• **Task instructions**
Every line below that mentions the word "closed" should be copied out.

+ + + +

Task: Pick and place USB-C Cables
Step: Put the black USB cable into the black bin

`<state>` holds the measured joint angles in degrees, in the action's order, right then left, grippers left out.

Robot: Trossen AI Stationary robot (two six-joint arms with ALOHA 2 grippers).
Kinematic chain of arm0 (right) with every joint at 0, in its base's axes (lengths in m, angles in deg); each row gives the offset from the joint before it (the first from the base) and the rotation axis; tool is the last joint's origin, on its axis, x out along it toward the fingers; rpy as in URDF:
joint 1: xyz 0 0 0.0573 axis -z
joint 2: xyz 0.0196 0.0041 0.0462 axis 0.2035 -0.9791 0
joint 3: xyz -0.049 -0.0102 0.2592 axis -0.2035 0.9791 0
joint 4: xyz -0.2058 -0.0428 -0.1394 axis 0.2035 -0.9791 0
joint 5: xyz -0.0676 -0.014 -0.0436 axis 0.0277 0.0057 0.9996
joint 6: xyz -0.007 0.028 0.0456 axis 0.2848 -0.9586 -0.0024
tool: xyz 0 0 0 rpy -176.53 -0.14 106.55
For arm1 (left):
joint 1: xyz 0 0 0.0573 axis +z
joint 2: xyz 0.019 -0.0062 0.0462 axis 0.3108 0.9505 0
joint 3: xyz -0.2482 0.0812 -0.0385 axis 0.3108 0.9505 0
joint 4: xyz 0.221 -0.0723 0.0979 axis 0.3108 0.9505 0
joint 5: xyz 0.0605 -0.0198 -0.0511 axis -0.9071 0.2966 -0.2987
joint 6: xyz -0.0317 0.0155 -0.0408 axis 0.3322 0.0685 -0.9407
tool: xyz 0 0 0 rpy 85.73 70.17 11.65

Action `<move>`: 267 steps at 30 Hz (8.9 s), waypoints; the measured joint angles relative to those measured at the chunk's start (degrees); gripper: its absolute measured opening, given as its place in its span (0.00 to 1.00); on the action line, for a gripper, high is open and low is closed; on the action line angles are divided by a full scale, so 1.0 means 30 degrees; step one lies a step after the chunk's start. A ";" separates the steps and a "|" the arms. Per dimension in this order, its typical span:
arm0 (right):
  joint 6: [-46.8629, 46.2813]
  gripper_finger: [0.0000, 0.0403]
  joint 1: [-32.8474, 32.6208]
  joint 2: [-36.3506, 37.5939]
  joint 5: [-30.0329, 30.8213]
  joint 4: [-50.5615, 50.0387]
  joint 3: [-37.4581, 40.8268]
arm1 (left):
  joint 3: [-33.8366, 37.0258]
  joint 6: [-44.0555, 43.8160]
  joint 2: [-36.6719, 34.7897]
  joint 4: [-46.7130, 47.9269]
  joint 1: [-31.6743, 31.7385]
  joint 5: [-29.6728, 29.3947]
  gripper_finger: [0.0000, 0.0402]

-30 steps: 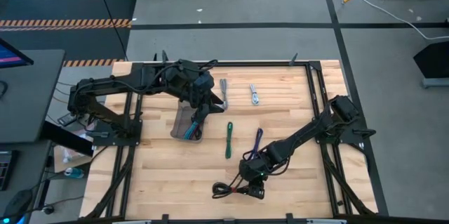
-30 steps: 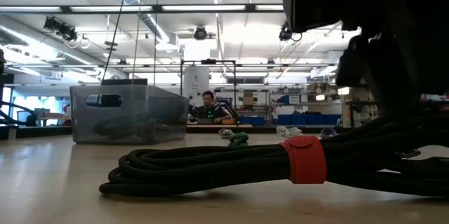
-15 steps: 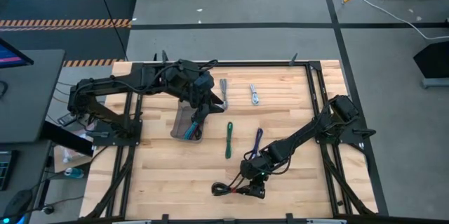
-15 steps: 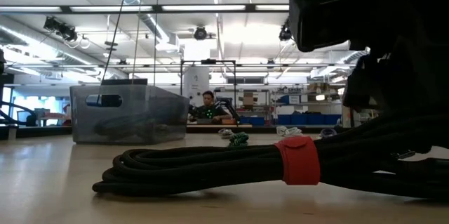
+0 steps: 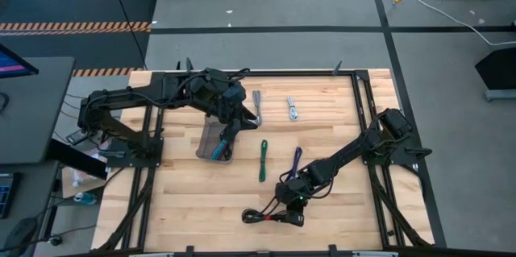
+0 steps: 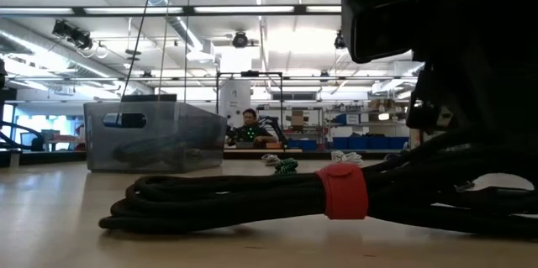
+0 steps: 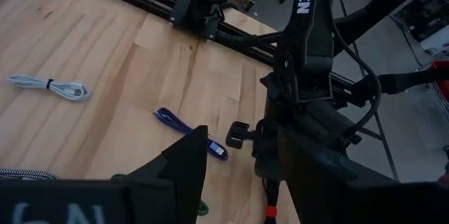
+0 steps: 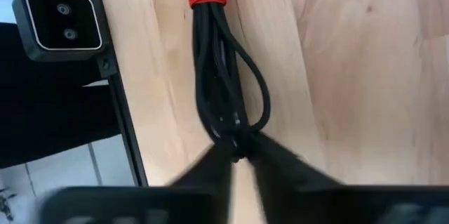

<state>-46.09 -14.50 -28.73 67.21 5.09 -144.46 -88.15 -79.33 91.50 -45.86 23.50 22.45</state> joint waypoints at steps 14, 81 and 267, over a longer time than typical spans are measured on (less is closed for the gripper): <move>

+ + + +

• **Output for this task**
Action `<move>`: 267 steps at 30 Hz (8.9 s), waypoints; the measured joint angles relative to those measured at the chunk's start (degrees); gripper: its absolute measured opening, given as its place in its span (0.00 to 1.00); on the action line, for a gripper, high is open and low is closed; on the action line angles are divided by a full scale, so 1.0 means 30 degrees; step one lies a step after the chunk's start. A ";" separates the steps and a "|" the arms. Per dimension in this order, its typical span:
<state>-46.09 -14.50 -28.73 67.21 5.09 -144.46 -88.15 -79.33 91.50 -45.86 23.50 22.45</state> joint waypoints at steps 14, 81 and 267, over a longer time than typical spans are measured on (less is closed for the gripper): <move>

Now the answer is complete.